The `percolate` query is a "reverse search". Instead of indexing documents and searching them with queries, you **index queries** and then "search" them with a document.

**Use Case:** Alerting.
*   You store queries like "error AND production" or "disk space > 90%".
*   When a new log arrives, you "percolate" it to see which stored queries it matches.
*   If it matches, you trigger an alert.

**Steps:**
1.  Create an index with a `percolator` field type.
2.  Index your queries into this field.
3.  Run a `percolate` query with a document to see which queries match.

In [32]:
# --- DEMO: PERCOLATE QUERY ---

# 1. Setup: Create 'alerts' index with a percolator field
alerts_index = "alerts"
mapping_percolate = {
    "mappings": {
        "properties": {
            "query":   { "type": "percolator" },
            "tag":     { "type": "keyword" },
            "message": { "type": "text" } # The field our queries will target
        }
    }
}

requests.delete(f"{OPENSEARCH_URL}/{alerts_index}", auth=AUTH, verify=VERIFY_SSL)
requests.put(f"{OPENSEARCH_URL}/{alerts_index}", json=mapping_percolate, auth=AUTH, verify=VERIFY_SSL)

# 2. Register Stored Queries
# We index QUERIES as documents.
stored_queries = [
    {
        "id": "1",
        "body": {
            "tag": "error",
            "query": { "match": { "message": "error" } }
        }
    },
    {
        "id": "2",
        "body": {
            "tag": "warn",
            "query": { "match_phrase": { "message": "disk space" } }
        }
    },
    {
        "id": "3",
        "body": {
            "tag": "urgent",
            "query": {
                "bool": {
                    "must":   { "match": { "message": "failure" } },
                    "filter": { "term":  { "tag": "error" } }
                }
            }
        }
    }
]

print("--- Registering Queries ---")
for sq in stored_queries:
    url = f"{OPENSEARCH_URL}/{alerts_index}/_doc/{sq['id']}?refresh=true"
    requests.post(url, json=sq['body'], auth=AUTH, verify=VERIFY_SSL)
    print(f"Registered query {sq['id']} (Tag: {sq['body']['tag']})")

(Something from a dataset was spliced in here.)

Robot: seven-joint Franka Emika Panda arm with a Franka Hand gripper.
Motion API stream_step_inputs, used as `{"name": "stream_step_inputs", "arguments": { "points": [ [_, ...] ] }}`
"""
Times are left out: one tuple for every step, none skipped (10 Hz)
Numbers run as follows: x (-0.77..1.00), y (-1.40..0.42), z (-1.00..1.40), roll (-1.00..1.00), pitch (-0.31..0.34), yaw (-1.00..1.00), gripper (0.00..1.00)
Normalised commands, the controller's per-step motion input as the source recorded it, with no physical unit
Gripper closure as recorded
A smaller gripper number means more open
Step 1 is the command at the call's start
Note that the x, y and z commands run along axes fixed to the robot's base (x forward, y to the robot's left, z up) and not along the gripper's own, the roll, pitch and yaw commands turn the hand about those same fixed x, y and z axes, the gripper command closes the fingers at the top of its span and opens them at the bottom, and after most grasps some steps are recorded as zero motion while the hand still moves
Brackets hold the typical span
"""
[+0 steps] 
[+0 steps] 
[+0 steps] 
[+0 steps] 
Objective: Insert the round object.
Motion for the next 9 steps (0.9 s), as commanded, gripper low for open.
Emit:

# 3. Percolate a Document (Inline)
# "Here is a document. Which queries match it?"
doc_inline = {
    "message": "disk space failure on node 7",
    "tag": "error"
}

q_percolate_inline = {
    "percolate": {
        "field": "query",
        "document": doc_inline
    }
}

print("\n--- PERCOLATE INLINE (Check 'disk space failure...') ---")
# We highlight to see WHY it matched
search(q_percolate_inline, index=alerts_index)

# 4. Percolate Multiple Documents
# Check multiple docs at once.
q_percolate_multi = {
    "percolate": {
        "field": "query",
        "documents": [
            { "message": "fatal error reading disk", "tag": "error" },
            { "message": "high cpu usage" }
        ]
    }
}
print("\n--- PERCOLATE MULTIPLE ---")
search(q_percolate_multi, index=alerts_index)

# 5. Percolate using a Stored Source Document
# First, store a real document in a separate index 'docs'
docs_index = "docs"
mapping_docs = { "mappings": { "properties": { "message": { "type": "text" }, "tag": { "type": "keyword" } } } }
requests.delete(f"{OPENSEARCH_URL}/{docs_index}", auth=AUTH, verify=VERIFY_SSL)
requests.put(f"{OPENSEARCH_URL}/{docs_index}", json=mapping_docs, auth=AUTH, verify=VERIFY_SSL)

# Index the document we want to check
requests.post(f"{OPENSEARCH_URL}/{docs_index}/_doc/42?refresh=true", json={
    "message": "disk space is critically low",
    "tag": "warn"
}, auth=AUTH, verify=VERIFY_SSL)

# Now percolate by referencing that stored document
q_percolate_stored = {
    "percolate": {
        "field": "query",
        "index": docs_index,
        "id": "42",
        "version": 1 # Optional, but good practice
    }
}
print("\n--- PERCOLATE STORED DOC (ID: 42) ---")
search(q_percolate_stored, index=alerts_index)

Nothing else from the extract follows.